With Cisco Connected Mobile Experiences (CMX) 10.4 (coming out November 2017) or MSE 8.0MR5 with PI 2.2 and later, the location of the Rogue AP will be shown to the network administrator.
This is done by leveraging Cisco CMX location algorithms coupled with the RSSI strength signal. The result will help pinpoint any rouge AP’s and thus help discover possible KRACK atttacks.
The IEEE 802.11r or fast BSS transition (FT) — also called “fast roaming” – could be disabled in a wireless infrastructure device to mitigate some of these vulnerabilities. Unfortunately, disabling FT will introduce performance issues in busy environments.
The FT key hierarchy is designed to allow clients to make fast BSS transitions between access points (APs) without requiring re-authentication at every AP. Modern WLAN devices support FT and typically it is enabled by default. When FT is enabled, the initial handshake allows the wireless client and APs to calculate the Pairwise Transient Key (PTK) in advance. These PTK keys are applied to the client and the AP after the client does the re-association request or response exchange with new target AP. Disabling FT could cause instability and performance issues in wireless networks and why it is not considered as a workaround in most environments.

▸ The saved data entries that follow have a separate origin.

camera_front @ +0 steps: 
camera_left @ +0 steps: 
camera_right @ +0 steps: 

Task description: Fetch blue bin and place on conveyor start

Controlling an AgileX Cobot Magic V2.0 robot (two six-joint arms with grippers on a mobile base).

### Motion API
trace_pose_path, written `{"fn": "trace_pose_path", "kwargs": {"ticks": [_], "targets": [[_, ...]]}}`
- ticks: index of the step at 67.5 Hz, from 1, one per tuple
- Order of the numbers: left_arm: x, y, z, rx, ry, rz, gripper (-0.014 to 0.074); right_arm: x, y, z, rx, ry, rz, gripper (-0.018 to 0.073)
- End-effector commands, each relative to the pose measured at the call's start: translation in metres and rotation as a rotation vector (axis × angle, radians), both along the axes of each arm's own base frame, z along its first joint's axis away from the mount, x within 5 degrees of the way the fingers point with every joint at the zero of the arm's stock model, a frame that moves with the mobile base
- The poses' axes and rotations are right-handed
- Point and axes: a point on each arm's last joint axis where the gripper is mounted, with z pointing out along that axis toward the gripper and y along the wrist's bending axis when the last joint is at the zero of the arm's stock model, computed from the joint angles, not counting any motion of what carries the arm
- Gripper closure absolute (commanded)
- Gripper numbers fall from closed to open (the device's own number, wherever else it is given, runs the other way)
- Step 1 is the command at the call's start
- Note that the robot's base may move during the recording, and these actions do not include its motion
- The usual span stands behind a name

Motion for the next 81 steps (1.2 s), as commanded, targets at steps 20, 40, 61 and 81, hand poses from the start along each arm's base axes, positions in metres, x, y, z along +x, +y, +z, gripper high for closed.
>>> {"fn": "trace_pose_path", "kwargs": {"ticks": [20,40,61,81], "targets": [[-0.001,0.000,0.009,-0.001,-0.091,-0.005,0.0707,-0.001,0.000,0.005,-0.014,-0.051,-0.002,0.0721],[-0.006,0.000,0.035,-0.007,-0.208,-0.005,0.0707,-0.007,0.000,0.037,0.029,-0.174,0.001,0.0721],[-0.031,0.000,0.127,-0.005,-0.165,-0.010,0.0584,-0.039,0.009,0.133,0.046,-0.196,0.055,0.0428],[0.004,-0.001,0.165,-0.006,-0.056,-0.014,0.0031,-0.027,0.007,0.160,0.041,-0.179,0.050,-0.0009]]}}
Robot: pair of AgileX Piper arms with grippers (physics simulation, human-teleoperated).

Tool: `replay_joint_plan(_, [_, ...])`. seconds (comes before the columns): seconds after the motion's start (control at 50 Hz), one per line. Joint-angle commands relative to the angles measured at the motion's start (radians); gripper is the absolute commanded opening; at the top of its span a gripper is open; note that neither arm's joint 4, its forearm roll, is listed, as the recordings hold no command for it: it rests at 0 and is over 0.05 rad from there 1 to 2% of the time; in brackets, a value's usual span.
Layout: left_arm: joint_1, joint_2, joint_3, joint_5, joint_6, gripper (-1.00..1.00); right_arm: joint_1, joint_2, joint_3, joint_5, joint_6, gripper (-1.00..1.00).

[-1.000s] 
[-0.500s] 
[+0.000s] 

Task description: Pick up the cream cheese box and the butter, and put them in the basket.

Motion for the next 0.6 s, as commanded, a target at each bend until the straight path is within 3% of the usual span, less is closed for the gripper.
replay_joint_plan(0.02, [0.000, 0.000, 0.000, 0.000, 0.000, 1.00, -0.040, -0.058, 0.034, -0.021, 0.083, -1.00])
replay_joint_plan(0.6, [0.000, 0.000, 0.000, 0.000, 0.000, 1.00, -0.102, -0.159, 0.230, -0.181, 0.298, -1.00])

No workarounds have been identified for any of these vulnerabilities, with the exception of a workaround for CVE-2017-13082.
On default configuration, the infrastructure can detect if the attack tool is using one of our AP mac addresses. This is reported as an SNMP trap and would be indication that the attack is taking place.
Impersonation of AP with Base Radio MAC bc:16:65:13:a0:40 using source address of bc:16:65:13:a0:40 has been detected by the AP with MAC Address: bc:16:65:13:a0:40 on its 802.11b/g radio whose slot ID is 0
Cisco has started providing fixes for affected products, and will continue publishing software fixes for additional affected products, as they becomes available. The details about all affected products and available fixes can be found at the Cisco Security Advisory.